# Fall out remover FAIL



## Carpmadjohn (Aug 1, 2015)

Had a big problem today tmwoth a known brand fallout remover. My lexus gs450h wheels have 4 spokes that are chrome. Wheels in good condition. I spayed on then power washed off as ive done many times before without an issue (different brand fallout remover) and all the chrome has dissapeared, as in liquidised, no flakes of chrome anywhere. 

Ill speak to the c9mpany tomorrow but has anyone else had a similar issue?


----------



## rob267 (Nov 27, 2015)

You sure it hasnt just dulled the finish mate? 
Be amazed if it has liquidised the chrome.
Have you tried polishing the wheels? 

Sent from my SM-G920F using Tapatalk


----------



## ah234 (Nov 10, 2015)

Any pictures? Also what fallout remover, they should all be on neutral


----------



## Hereisphilly (Nov 17, 2014)

Maybe the PW has had an effect?

Sent from my Pixel XL using Tapatalk


----------



## Carpmadjohn (Aug 1, 2015)

100% gone. 

First i thought pressure washer but its the one ive used lots of times. Little karcher one. And for all 4 wheels and the only differance being the fallour remover........

Interestingly the calipers have also been effected, as iff an acid wheel cleaner has been used on them. 

I dont want to name the company as they are a very well respected c9mpany and it might not be there fault.


----------



## Hereisphilly (Nov 17, 2014)

Pictures would help alot, and if you suspect it could be the fallout remover, it's definitely worth contacting them directly to see what they say

Sent from my Pixel XL using Tapatalk


----------



## fatdazza (Dec 29, 2010)

So a different brand caused the problem.

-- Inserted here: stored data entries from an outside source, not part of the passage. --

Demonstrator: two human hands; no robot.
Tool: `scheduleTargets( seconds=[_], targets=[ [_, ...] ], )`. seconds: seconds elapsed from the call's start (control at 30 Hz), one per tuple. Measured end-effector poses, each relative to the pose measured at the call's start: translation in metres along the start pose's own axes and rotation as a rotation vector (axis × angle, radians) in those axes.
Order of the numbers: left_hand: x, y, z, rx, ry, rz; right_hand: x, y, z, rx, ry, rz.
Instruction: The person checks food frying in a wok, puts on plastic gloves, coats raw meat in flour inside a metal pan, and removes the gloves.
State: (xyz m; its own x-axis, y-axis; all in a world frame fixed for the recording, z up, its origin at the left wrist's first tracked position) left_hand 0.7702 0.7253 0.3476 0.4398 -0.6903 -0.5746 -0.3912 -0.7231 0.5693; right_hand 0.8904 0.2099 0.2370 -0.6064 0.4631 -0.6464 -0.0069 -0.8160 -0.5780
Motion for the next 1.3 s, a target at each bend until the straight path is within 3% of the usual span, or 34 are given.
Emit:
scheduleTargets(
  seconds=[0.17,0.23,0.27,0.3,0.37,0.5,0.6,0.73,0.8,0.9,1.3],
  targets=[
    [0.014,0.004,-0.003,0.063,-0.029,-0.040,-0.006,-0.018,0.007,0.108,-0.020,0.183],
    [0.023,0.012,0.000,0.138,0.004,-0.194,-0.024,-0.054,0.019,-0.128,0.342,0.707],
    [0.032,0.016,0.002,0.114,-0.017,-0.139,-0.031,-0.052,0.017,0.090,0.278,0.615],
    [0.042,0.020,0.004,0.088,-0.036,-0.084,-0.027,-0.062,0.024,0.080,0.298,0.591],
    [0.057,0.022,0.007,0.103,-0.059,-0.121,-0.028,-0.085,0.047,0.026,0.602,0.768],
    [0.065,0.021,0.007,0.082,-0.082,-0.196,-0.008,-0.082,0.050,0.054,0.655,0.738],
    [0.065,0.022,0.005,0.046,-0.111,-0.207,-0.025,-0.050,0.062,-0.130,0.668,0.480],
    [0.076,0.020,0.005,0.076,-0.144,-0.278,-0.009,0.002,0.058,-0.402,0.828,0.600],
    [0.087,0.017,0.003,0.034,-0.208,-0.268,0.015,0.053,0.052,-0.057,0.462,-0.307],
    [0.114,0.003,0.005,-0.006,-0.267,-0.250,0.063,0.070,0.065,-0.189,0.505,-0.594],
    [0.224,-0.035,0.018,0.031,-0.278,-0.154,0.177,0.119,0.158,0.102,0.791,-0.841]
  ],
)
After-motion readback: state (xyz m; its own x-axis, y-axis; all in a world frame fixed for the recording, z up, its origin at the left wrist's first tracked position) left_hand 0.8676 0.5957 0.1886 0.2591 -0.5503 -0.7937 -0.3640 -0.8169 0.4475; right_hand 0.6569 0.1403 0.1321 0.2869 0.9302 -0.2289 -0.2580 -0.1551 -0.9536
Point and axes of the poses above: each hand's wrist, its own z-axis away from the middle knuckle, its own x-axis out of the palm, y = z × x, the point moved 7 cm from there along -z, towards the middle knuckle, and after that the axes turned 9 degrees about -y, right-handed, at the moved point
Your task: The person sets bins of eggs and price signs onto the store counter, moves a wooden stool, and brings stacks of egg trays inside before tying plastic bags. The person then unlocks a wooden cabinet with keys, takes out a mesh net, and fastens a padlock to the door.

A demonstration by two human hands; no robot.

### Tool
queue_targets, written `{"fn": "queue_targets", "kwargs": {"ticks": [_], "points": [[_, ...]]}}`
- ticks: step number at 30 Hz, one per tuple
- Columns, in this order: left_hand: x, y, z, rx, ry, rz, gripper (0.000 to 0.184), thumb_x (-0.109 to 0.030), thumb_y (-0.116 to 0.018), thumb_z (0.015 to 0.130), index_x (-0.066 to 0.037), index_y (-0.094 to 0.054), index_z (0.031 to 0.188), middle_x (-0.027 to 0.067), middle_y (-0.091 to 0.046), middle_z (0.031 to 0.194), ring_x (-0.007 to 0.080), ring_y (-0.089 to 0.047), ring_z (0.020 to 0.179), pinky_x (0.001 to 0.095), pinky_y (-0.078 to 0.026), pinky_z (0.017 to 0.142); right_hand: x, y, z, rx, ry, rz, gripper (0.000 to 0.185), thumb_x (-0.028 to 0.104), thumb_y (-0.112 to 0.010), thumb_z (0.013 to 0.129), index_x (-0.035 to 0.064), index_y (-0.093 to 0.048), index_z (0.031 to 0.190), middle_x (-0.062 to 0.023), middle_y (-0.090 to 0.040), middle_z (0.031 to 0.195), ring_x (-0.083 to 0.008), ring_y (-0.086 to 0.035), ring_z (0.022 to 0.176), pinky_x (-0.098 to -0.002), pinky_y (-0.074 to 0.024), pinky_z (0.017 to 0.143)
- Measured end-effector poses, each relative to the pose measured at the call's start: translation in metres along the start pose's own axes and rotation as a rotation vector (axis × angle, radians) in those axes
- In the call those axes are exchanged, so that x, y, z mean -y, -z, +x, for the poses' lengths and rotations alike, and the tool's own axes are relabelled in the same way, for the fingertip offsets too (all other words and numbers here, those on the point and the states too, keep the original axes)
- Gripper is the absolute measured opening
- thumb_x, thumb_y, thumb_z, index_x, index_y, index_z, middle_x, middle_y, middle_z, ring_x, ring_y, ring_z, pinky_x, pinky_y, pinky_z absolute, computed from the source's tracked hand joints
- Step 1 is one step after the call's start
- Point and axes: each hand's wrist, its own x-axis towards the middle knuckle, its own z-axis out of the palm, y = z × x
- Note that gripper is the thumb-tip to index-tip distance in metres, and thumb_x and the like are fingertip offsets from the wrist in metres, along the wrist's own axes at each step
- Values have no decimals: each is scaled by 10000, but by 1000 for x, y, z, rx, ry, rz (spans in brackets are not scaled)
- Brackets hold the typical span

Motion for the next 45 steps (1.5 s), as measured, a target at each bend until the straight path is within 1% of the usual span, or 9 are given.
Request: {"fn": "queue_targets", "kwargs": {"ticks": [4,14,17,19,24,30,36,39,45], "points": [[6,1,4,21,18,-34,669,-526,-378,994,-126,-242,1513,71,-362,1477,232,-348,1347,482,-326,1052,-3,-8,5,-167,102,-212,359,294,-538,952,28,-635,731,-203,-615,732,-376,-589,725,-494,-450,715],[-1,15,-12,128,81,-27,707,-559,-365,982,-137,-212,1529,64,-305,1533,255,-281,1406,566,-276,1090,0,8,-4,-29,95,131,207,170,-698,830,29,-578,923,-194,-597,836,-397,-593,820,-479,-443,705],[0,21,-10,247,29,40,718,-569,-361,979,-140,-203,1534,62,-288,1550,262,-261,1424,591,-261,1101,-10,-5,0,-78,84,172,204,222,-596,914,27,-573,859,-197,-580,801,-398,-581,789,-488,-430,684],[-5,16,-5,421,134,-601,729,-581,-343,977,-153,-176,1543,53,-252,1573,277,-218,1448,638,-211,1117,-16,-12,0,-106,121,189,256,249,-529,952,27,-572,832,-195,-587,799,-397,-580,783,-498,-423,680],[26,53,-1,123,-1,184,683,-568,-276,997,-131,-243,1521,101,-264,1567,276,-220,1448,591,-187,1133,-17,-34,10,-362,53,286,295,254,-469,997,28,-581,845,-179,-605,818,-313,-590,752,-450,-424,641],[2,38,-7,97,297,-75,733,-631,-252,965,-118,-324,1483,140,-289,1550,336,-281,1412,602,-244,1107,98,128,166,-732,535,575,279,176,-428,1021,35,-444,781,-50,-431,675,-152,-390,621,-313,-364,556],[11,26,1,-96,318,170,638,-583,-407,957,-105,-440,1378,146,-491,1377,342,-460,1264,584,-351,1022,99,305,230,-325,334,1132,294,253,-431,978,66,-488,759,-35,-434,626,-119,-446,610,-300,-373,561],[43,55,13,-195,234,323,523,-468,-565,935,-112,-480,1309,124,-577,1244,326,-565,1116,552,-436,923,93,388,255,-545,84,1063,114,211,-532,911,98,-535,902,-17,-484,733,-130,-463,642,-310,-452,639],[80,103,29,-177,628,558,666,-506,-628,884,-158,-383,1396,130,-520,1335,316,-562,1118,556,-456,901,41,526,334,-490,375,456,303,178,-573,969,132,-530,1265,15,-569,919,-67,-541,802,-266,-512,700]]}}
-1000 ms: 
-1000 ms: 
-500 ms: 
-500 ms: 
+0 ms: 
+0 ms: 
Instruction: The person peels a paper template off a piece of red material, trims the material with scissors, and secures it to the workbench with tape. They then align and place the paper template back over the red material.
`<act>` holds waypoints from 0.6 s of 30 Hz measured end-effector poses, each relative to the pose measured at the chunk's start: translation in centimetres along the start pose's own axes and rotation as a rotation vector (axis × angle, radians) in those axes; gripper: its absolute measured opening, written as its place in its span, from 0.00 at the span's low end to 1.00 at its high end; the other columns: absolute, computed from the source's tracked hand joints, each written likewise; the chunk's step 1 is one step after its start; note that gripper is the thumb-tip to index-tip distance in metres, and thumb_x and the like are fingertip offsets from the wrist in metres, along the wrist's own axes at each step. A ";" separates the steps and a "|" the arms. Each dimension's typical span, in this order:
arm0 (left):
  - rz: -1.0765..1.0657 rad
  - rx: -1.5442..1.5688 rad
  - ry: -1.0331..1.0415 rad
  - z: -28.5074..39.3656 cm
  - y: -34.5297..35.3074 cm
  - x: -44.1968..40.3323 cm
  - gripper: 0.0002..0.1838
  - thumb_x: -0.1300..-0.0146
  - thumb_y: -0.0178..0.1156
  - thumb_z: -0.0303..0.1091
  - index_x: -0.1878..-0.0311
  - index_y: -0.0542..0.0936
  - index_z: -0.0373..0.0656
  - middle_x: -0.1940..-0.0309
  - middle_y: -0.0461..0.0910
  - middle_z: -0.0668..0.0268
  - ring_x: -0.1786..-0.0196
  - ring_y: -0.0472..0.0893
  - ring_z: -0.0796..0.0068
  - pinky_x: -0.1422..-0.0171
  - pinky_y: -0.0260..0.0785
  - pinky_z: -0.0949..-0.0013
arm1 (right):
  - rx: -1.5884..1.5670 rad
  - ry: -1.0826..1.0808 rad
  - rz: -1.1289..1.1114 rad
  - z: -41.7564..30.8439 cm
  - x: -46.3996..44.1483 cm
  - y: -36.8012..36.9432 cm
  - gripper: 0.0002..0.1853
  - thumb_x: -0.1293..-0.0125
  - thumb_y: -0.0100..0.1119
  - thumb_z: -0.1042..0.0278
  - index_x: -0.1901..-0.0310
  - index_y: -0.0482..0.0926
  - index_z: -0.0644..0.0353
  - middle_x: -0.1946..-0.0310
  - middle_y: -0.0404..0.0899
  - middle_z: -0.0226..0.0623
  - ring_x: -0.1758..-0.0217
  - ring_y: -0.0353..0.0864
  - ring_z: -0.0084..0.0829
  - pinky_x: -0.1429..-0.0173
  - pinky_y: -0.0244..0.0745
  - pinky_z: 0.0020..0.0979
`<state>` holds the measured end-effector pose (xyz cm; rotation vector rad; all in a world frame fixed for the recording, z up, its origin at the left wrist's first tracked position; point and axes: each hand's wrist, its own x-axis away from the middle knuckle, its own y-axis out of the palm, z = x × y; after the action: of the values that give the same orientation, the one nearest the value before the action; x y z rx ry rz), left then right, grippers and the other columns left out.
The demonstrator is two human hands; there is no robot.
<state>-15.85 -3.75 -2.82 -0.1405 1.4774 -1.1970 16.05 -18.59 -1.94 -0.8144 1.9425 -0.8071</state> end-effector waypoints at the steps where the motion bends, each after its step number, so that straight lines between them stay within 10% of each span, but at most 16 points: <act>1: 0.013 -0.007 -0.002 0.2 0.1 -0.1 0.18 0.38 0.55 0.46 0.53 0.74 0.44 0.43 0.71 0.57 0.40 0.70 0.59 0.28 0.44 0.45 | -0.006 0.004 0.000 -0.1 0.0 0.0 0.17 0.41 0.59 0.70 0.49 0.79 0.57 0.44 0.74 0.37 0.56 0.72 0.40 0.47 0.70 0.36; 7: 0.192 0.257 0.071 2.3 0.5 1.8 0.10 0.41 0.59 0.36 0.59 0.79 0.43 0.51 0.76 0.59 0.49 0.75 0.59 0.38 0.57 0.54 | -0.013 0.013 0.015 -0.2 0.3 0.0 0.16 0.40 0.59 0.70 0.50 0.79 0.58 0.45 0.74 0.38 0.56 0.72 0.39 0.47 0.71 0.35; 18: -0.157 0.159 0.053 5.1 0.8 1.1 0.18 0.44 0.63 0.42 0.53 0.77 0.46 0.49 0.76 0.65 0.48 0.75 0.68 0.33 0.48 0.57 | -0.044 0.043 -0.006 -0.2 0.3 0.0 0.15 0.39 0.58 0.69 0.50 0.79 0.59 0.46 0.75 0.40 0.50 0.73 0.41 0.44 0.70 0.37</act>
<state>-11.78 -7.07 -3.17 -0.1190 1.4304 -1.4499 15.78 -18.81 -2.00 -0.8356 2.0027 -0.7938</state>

Are you aware that some fallout removers are not the acid free bleeding type but rather oxalic acid. (Autoglym being a common example)

If your wheels are polished aluminium then an acid wheel cleaner will damage the finish.


----------



## ah234 (Nov 10, 2015)

The Lexus chrome finish is painted, which is why dissolving is a bit weird


----------



## Carpmadjohn (Aug 1, 2015)

Yes dazza. 

This is a bleeding type and is 1 of the most popular out there hence why i swapped, i wanted to see if it was as good as they say!


----------



## Rayaan (Jun 1, 2014)

If you put the brand up we can take a look to see if it's pH neutral etc


----------



## Brian1612 (Apr 5, 2015)

Brand and photo's would help. At this point we don't have enough information to offer any advice.


----------



## ShampooEfficient (Jan 19, 2008)

Did the instructions say anything about polished or painted wheels?


----------



## shine247 (Mar 1, 2010)

Stating the brand is not going to be an issue, at the moment we will be speculating on the well known brand which it may not be. There will be an answer in the end and it is better to know because it may save someone else having a problem.


----------



## Surrey Sam (Dec 29, 2008)

I'm guessing that these are the wheels; the chrome looks like a decorative trim, maybe plastic?


----------



## In House (Dec 3, 2015)

So it melted the silver paint and exposing the black paint underneath?


----------



## Cookies (Dec 10, 2008)

Some more info would definitely help OP. Have you got pictures of the wheels?

Cooks 

Sent from my D6603


----------



## steelghost (Aug 20, 2015)

It's worth noting - even "pH neutral" fallout removers become strongly acidic when in contact with iron particles. That's how they work!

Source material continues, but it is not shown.